Sites / Services round table:

  • BNL - ntr
  • FNAL - ntr
  • PIC - ntr
  • NL-T1 - ntr
  • KIT - as mentioned think update to crl caused problem seen yesterday
  • RAL - ntr
  • IN2P3 - in downtime for MSS until 24th Feb.
  • NDGF - ntr
  • ASGC - nta
  • CNAF - ntr
  • GridPP - ntr
  • OSG - things related to SAM records. Downtimes for mid Jan sent and gotten confirmation. BNL downtimes for mid Jan should be in SAM DB now. Still working on records affected by bug in our monitoring in rsv monitoring which caused a lot of records to be sent as unknown. That's been fixed now too!

* CERN Dashboards - CMS site usability i/f upgraded today having been validated by VO for past two weeks. No interuption but there will be some changes on SSB site for shifters to be discussed within CMS and then dashboard team. New version of site status board collectors deployed last week. Much better performance and stability than previously. ATLAS SSB will be upgraded this week with additional functionality asked for.
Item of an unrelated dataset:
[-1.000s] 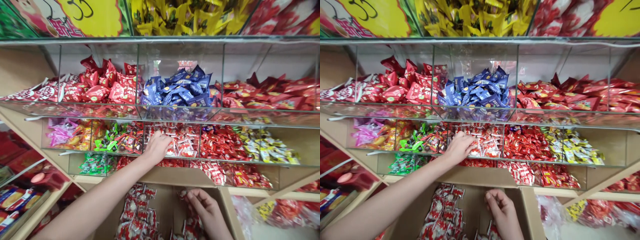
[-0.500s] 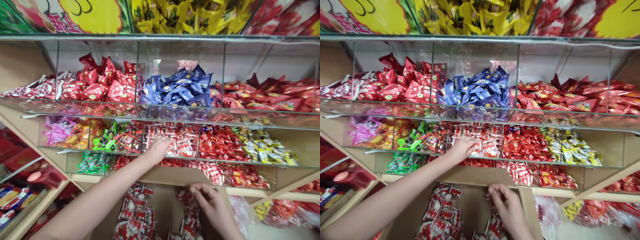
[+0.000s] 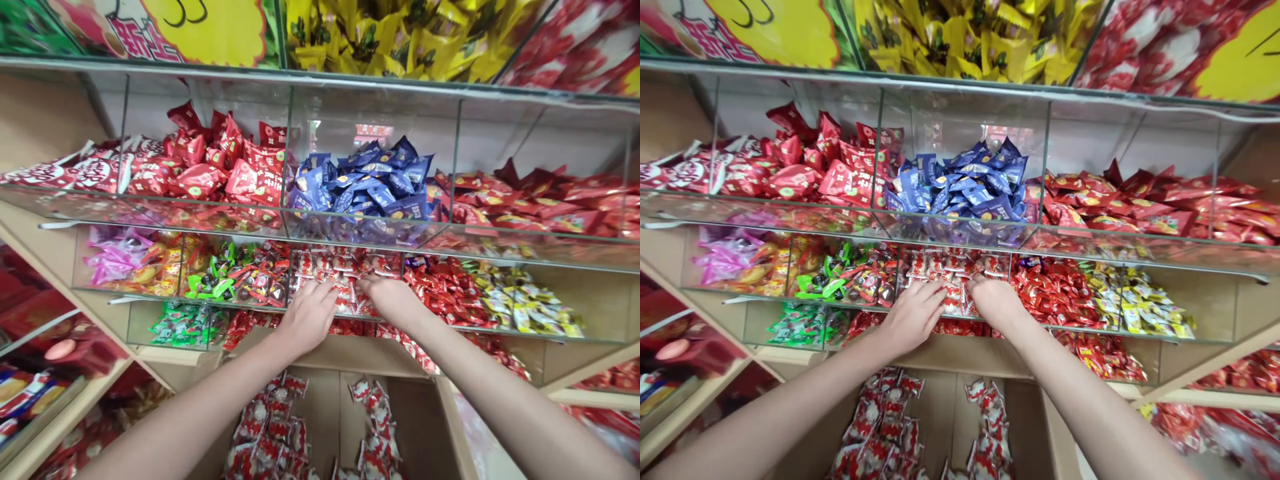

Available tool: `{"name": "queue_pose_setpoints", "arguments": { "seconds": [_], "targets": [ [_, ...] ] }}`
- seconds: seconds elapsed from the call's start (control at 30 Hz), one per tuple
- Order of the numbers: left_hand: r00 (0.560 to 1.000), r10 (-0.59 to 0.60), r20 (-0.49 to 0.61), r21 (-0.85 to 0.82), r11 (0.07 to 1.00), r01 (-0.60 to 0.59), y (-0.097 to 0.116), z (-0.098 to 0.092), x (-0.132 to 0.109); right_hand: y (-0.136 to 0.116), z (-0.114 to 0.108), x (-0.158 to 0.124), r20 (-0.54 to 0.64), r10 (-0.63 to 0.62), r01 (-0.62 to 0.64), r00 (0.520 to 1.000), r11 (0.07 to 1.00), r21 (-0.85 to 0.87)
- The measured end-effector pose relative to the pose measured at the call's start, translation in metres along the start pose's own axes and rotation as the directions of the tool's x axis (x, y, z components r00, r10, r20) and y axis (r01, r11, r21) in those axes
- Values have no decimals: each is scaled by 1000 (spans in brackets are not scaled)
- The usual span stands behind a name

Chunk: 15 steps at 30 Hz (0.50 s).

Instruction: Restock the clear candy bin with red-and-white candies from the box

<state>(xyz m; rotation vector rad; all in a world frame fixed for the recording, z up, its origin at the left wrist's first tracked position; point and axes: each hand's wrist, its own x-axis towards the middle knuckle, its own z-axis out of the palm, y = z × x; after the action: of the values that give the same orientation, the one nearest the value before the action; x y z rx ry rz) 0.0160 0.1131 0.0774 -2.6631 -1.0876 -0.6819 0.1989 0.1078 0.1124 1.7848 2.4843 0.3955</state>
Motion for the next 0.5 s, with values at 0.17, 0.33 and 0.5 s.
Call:
{"name": "queue_pose_setpoints", "arguments": {
  "seconds": [0.17, 0.33, 0.5],
  "targets": [
    [1000, -8, 18, -22, 1000, 8, 4, 6, -6, 0, -2, 5, 44, -65, 66, 997, 997, -37],
    [999, -46, 2, -36, 998, 46, 12, 8, -4, -1, -4, 8, 98, -66, 64, 993, 998, 24],
    [998, -56, -6, 6, 998, 56, 19, 9, 0, 0, -2, 14, 119, -55, 49, 991, 997, 58]
  ]
}}
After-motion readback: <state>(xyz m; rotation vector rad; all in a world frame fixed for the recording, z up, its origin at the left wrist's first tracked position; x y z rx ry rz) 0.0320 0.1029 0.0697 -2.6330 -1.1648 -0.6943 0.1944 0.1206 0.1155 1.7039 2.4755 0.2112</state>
CMS will be upgraded too in 1 week's time.

  • CERN CE - bug in ncm sudo wiped out include statements. Something triggered a run of this over w/e - fixed this w/e. CERN upgrading all CREAM CEs to latest version. 4 done so far. Probably only one left for LHCb at the moment - prefer not to roll back as previous version had other problems at CERN - maybe a hot fix. Maarten - think we can get a hot fix - will respond to thread.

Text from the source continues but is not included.